EXERCISE OBJECTIVE:
A single number is needed: how many lines of the data hold the word "that".

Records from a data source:
────────
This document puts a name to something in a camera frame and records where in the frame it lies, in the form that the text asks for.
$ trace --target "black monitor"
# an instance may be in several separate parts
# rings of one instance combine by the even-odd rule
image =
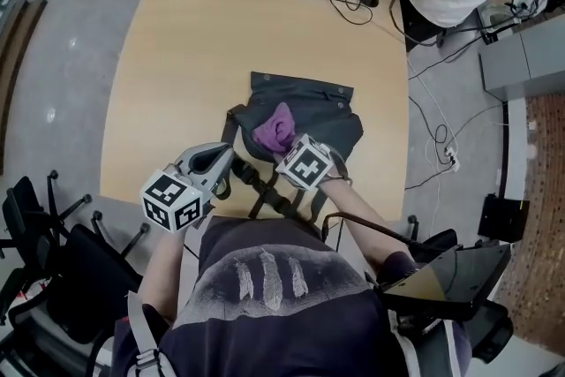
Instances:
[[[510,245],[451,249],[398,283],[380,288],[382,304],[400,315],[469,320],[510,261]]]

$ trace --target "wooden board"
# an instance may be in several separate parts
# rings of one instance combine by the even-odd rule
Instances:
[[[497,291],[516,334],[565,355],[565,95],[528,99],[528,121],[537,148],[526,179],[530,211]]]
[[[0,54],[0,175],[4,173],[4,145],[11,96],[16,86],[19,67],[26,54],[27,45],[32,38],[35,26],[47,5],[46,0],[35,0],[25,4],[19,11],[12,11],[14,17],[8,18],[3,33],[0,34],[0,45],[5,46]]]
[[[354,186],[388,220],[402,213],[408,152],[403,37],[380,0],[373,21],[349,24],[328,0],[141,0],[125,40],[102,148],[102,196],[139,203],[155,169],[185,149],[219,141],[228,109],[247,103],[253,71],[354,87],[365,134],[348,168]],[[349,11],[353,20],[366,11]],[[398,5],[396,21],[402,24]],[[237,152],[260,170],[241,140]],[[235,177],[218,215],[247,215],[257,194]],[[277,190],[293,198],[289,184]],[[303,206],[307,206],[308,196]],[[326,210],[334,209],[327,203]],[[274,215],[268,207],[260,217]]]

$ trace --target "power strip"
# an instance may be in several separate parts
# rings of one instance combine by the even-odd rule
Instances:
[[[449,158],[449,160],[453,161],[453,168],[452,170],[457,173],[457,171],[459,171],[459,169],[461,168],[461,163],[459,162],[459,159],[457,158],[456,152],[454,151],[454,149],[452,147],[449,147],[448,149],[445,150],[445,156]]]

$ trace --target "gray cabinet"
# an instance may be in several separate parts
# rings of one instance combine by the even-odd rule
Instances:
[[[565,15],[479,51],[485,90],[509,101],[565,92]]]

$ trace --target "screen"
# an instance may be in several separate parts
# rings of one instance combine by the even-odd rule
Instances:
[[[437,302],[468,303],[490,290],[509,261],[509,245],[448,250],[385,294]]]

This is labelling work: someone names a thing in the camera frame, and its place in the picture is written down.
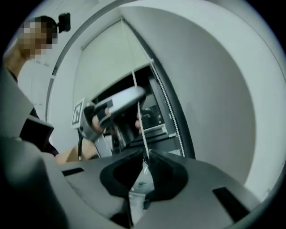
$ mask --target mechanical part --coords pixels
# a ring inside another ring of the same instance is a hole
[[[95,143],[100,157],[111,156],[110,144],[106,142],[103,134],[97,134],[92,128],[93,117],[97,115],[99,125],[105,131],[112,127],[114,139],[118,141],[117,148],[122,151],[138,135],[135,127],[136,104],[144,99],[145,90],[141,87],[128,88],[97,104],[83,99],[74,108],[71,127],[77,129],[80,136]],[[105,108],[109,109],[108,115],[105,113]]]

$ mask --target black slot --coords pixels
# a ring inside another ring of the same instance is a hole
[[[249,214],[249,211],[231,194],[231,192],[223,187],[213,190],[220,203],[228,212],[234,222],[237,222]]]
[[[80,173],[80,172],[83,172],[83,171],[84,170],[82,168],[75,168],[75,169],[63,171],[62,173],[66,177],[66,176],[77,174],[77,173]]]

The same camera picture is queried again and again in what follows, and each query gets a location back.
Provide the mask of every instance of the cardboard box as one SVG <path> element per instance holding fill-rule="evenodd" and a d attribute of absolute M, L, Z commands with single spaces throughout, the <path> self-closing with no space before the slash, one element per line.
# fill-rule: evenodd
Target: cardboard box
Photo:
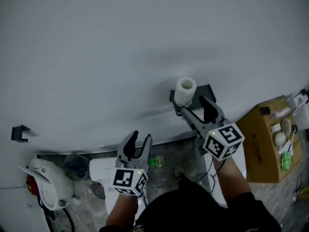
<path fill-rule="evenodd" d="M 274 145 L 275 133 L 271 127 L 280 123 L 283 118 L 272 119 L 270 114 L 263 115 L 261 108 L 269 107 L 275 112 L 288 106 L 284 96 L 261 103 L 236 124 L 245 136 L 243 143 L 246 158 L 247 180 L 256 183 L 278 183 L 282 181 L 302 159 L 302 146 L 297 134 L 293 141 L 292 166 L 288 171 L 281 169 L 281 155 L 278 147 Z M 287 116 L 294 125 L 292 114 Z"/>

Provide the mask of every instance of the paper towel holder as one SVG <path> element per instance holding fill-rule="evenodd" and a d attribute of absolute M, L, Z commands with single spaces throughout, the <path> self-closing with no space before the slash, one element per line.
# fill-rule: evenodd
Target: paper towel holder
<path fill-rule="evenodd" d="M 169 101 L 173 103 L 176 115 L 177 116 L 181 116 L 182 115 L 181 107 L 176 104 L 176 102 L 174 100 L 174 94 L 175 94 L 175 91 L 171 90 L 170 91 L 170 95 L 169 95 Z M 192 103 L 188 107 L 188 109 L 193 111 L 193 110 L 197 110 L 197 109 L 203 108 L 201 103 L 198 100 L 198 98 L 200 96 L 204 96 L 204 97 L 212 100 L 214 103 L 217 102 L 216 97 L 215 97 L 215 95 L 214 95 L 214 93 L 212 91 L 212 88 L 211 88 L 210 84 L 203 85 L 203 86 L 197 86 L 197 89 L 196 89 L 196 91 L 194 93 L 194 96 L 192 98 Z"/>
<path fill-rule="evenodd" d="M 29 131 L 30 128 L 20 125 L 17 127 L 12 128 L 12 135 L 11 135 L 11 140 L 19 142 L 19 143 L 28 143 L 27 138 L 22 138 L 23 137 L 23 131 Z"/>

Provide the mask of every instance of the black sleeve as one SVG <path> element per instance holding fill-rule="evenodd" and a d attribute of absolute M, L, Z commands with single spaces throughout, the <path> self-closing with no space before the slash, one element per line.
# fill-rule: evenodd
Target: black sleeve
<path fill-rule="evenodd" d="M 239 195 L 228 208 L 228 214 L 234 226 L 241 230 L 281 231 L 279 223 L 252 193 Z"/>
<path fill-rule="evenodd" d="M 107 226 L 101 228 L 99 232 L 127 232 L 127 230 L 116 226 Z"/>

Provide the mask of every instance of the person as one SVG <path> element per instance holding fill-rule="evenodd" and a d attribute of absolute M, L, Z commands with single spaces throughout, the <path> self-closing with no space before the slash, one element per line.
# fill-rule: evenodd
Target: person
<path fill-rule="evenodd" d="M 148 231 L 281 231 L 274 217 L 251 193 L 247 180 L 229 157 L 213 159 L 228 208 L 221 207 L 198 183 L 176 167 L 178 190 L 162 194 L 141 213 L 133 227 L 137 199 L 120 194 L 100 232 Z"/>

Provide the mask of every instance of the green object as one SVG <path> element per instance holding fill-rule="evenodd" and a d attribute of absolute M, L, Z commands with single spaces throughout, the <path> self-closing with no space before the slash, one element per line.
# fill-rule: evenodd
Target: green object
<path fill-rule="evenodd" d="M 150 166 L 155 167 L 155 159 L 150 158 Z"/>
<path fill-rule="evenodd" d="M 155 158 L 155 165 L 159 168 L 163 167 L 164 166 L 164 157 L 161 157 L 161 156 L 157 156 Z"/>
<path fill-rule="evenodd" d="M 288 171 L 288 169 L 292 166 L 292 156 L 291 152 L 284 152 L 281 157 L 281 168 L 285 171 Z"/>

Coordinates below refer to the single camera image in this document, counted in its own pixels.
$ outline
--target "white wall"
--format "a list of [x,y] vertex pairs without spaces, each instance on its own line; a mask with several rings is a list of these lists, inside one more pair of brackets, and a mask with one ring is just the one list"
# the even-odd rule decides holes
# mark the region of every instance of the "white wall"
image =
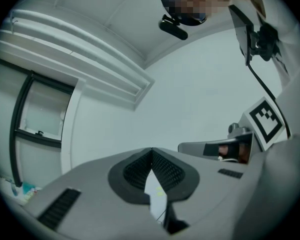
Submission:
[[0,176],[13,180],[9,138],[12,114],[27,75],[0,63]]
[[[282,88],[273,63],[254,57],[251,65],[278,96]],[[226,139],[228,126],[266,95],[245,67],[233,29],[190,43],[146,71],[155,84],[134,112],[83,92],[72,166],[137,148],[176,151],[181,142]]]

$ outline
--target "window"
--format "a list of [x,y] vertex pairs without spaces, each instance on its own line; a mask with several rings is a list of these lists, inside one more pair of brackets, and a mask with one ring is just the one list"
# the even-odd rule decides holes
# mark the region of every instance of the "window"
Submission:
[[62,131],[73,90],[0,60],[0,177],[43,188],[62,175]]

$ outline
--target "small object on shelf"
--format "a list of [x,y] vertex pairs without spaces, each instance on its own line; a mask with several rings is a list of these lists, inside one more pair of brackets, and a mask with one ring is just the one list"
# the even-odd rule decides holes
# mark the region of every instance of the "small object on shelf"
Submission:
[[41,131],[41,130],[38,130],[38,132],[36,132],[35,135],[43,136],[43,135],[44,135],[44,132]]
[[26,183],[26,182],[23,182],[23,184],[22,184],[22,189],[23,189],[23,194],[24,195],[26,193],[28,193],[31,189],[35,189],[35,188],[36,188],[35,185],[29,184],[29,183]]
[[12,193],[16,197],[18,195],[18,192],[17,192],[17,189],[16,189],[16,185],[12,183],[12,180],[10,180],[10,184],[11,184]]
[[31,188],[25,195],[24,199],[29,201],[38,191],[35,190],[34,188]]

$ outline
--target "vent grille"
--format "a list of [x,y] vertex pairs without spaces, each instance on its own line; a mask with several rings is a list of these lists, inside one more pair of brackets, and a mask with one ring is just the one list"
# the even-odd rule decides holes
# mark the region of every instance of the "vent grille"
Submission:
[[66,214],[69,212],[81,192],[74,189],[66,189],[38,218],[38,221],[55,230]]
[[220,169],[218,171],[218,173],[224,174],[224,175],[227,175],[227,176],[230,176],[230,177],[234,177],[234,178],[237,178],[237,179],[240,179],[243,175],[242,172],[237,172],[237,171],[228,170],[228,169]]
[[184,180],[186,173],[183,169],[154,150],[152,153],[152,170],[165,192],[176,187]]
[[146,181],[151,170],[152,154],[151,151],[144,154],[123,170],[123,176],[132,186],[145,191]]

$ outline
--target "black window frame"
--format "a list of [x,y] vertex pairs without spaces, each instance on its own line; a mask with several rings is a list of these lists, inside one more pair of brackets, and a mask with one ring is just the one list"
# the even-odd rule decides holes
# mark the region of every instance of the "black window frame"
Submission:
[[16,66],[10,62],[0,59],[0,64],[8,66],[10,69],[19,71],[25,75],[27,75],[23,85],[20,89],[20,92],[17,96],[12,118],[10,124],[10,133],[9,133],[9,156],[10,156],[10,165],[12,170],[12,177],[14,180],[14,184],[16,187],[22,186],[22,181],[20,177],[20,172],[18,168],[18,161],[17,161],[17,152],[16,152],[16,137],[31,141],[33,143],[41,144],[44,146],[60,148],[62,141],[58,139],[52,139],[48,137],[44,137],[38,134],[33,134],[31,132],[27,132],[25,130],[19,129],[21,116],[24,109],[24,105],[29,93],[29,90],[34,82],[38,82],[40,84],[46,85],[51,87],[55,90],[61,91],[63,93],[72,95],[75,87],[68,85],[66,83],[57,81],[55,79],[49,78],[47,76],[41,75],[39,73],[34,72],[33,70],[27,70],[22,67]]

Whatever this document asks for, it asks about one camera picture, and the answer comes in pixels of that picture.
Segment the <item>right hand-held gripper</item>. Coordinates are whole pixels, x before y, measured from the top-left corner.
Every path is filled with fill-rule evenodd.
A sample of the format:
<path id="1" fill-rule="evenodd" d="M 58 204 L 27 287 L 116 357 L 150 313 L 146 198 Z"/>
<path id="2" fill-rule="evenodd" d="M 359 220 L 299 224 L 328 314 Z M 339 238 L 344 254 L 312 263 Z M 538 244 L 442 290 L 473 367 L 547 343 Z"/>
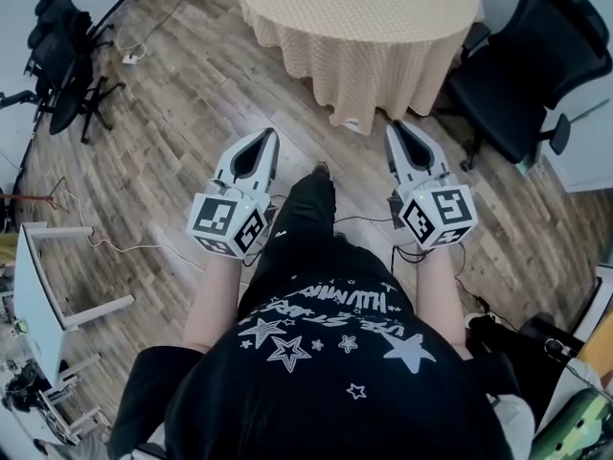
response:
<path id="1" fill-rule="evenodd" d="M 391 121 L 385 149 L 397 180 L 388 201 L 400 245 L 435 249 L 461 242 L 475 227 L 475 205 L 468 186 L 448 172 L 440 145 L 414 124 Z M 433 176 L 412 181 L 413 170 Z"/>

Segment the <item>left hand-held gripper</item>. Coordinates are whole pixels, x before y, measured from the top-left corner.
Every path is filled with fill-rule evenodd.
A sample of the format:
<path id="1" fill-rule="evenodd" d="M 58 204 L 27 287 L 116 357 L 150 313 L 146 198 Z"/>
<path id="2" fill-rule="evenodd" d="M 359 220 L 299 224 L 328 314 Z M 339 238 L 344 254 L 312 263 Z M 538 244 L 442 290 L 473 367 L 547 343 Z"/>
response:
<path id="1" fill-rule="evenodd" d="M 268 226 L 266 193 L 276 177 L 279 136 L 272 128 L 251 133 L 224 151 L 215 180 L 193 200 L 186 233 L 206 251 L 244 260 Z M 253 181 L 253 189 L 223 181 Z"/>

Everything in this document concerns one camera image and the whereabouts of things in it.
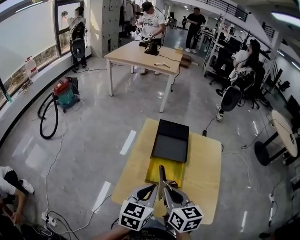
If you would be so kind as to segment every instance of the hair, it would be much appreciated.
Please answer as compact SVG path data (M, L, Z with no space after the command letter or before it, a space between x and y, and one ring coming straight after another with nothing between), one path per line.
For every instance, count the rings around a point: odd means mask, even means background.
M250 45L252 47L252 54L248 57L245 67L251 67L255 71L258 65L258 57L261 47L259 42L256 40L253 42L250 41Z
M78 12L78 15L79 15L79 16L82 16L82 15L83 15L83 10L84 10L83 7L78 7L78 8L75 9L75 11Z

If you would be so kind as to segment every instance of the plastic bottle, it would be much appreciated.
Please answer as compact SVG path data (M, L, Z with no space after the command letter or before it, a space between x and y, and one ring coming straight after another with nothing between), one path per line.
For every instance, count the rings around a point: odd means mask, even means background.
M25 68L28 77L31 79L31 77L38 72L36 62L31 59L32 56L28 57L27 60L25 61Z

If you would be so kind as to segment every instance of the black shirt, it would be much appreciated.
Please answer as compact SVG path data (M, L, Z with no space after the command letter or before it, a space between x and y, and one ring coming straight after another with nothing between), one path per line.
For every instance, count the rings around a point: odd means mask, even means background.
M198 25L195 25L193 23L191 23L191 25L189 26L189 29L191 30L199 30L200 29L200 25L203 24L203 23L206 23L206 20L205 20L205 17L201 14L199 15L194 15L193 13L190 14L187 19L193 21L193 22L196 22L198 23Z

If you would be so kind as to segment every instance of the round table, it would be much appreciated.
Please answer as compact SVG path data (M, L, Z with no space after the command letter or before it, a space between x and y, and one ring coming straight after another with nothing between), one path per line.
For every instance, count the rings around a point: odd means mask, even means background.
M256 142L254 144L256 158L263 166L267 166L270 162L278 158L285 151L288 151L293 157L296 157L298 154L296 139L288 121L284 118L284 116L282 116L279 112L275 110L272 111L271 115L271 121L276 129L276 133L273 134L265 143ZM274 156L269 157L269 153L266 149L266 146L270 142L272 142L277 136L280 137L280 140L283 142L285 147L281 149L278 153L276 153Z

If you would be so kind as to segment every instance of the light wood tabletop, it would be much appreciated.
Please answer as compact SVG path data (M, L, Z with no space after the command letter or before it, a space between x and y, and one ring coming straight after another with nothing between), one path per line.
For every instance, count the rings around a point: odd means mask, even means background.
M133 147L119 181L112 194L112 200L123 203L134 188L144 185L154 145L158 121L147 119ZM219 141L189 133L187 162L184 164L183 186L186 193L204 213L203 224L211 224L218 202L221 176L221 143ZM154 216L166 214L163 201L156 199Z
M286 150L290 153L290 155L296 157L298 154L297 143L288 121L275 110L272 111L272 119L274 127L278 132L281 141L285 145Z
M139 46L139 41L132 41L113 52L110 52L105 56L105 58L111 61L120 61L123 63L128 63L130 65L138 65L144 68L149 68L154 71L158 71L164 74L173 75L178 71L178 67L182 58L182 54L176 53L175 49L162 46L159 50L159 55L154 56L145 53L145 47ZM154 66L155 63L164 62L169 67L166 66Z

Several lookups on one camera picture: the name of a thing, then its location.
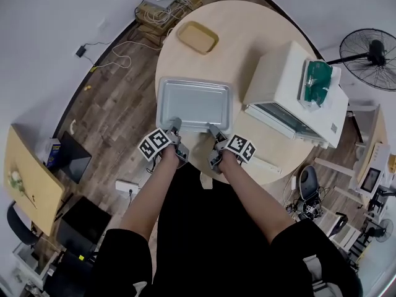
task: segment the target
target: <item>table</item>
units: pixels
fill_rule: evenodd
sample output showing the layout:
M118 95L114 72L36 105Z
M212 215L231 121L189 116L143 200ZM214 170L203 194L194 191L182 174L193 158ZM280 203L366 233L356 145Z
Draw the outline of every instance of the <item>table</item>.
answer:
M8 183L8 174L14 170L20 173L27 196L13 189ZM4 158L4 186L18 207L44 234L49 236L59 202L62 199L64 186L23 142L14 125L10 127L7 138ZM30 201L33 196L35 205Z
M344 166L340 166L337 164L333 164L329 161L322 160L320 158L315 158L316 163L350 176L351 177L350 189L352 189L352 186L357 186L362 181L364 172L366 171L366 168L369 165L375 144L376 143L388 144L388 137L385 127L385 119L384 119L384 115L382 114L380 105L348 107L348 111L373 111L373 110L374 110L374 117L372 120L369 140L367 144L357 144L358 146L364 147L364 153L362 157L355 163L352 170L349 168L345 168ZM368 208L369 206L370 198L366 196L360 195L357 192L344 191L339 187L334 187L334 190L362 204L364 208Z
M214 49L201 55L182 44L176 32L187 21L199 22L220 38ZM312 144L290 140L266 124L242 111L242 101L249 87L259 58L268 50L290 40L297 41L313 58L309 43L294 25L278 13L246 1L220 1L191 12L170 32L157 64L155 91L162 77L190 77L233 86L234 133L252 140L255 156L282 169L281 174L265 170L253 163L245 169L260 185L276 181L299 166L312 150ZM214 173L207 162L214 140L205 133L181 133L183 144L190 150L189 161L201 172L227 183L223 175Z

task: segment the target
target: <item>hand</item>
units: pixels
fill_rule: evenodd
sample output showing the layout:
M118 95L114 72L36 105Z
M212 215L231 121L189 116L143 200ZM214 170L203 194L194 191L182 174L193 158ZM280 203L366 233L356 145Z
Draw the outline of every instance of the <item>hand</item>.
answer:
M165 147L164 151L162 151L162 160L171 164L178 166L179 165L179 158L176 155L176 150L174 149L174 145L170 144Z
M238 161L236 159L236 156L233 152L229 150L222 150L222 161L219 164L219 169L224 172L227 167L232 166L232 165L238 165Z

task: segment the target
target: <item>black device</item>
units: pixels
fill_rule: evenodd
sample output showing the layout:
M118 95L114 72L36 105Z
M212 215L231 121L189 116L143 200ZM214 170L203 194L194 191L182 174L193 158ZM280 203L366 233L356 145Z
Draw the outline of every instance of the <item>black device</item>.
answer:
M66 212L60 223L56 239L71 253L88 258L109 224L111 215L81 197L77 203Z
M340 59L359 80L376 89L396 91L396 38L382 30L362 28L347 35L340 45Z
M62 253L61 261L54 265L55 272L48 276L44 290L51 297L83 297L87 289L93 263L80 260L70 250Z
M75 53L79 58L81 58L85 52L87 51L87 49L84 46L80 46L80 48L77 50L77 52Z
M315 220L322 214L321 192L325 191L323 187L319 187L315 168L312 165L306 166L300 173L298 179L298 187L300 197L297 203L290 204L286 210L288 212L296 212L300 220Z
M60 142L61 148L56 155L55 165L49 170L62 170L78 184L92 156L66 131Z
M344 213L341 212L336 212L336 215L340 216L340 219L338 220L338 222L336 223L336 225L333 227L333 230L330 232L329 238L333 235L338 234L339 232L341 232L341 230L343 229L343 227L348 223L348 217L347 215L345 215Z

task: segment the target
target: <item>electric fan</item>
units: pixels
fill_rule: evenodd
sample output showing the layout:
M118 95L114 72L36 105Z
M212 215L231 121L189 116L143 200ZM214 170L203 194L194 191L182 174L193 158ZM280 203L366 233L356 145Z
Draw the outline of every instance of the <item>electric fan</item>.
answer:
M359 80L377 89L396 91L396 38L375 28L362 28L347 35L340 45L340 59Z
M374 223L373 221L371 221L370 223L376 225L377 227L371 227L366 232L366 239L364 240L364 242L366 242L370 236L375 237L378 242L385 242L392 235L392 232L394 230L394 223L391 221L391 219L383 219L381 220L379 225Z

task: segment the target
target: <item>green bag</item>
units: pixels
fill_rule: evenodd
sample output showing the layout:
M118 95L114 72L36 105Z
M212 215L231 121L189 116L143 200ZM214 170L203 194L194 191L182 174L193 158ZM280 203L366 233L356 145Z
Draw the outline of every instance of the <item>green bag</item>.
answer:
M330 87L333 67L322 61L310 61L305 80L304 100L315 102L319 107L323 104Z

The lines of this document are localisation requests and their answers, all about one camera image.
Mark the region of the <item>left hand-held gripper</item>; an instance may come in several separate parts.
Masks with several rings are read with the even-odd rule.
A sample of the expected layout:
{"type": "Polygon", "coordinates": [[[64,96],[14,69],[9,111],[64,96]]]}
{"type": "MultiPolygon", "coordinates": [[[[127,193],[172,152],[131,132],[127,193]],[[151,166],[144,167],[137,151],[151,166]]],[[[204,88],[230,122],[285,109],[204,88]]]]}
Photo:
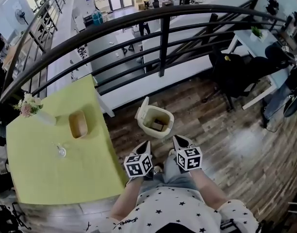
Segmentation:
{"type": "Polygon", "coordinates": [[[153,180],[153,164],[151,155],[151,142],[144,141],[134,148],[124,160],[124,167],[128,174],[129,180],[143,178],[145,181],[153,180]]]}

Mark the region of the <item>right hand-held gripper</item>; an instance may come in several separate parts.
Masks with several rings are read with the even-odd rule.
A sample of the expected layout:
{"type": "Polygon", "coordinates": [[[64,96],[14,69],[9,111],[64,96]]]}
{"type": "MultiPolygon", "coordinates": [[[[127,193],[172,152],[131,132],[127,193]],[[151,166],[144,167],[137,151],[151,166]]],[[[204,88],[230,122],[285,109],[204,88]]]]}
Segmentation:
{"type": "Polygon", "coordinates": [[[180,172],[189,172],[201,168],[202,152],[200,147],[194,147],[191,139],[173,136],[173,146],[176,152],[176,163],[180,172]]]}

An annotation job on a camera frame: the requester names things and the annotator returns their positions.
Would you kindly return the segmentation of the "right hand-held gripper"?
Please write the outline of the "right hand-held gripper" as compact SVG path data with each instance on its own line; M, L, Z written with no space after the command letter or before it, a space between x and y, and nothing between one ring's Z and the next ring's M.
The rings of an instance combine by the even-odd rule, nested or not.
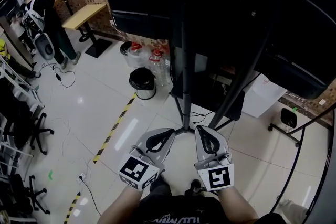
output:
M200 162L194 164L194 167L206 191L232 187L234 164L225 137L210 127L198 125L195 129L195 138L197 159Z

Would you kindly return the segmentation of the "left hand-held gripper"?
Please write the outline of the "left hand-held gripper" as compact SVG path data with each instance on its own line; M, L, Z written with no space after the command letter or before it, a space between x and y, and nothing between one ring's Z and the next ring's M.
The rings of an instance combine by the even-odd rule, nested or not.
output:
────────
SOLUTION TO THIS PROBLEM:
2